Retype the opening lines of the listing below, ending with the line that contains "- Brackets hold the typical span", and leave out any pictures.

■ ■ ■

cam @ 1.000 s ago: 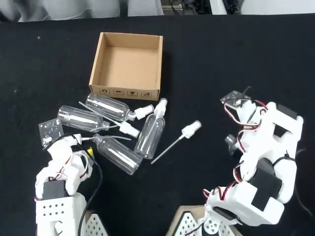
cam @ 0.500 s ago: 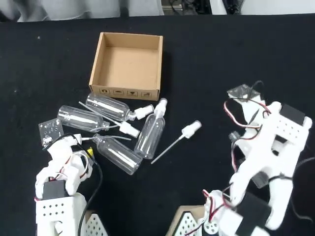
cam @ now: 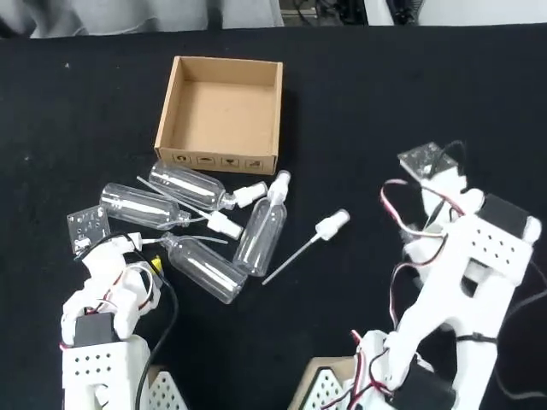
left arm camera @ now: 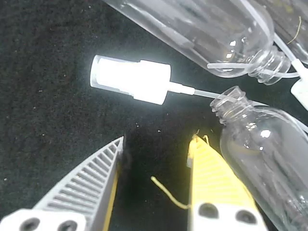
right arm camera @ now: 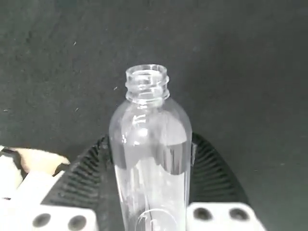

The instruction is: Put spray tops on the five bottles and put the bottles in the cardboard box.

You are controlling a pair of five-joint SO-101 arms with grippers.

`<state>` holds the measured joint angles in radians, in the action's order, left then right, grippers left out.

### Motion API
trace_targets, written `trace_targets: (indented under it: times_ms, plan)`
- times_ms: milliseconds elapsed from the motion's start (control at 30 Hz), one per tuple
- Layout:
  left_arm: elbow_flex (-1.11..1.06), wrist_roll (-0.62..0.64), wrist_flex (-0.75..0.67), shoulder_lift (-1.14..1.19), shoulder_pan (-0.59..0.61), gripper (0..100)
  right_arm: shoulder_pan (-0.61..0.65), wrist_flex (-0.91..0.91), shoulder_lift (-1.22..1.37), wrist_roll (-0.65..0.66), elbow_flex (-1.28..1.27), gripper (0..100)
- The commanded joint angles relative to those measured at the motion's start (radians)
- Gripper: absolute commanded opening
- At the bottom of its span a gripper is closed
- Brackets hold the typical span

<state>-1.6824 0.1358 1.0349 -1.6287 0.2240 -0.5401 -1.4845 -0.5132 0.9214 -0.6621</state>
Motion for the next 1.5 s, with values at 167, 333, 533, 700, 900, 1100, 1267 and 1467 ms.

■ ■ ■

→ **SOLUTION**
cam @ 1.000 s ago: 
cam @ 0.500 s ago: 
cam @ now: 
left arm camera @ now: 
right arm camera @ now: 

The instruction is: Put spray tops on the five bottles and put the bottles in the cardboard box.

You are controlling a pair of five-joint SO-101 arms with grippers.

`<state>` holds the measured joint angles in radians, in the action's order, left then right, grippers left out.

### Motion API
trace_targets, written `trace_targets: (indented under it: times_ms, plan)`
- times_ms: milliseconds elapsed from the motion's start (control at 30 Hz), one per tuple
- Layout:
  left_arm: elbow_flex (-1.11..1.06), wrist_roll (-0.62..0.64), wrist_flex (-0.75..0.67), shoulder_lift (-1.14..1.19), shoulder_pan (-0.59..0.61), gripper (0..100)
  right_arm: shoulder_pan (-0.61..0.65), wrist_flex (-0.91..0.91), shoulder_lift (-1.22..1.37), wrist_roll (-0.65..0.66), elbow_flex (-1.28..1.27), gripper (0..100)
- The commanded joint angles relative to those measured at the motion's start (radians)
- Gripper: absolute commanded opening
- At the bottom of its span a gripper is closed
- Brackets hold the typical span

No further response is required.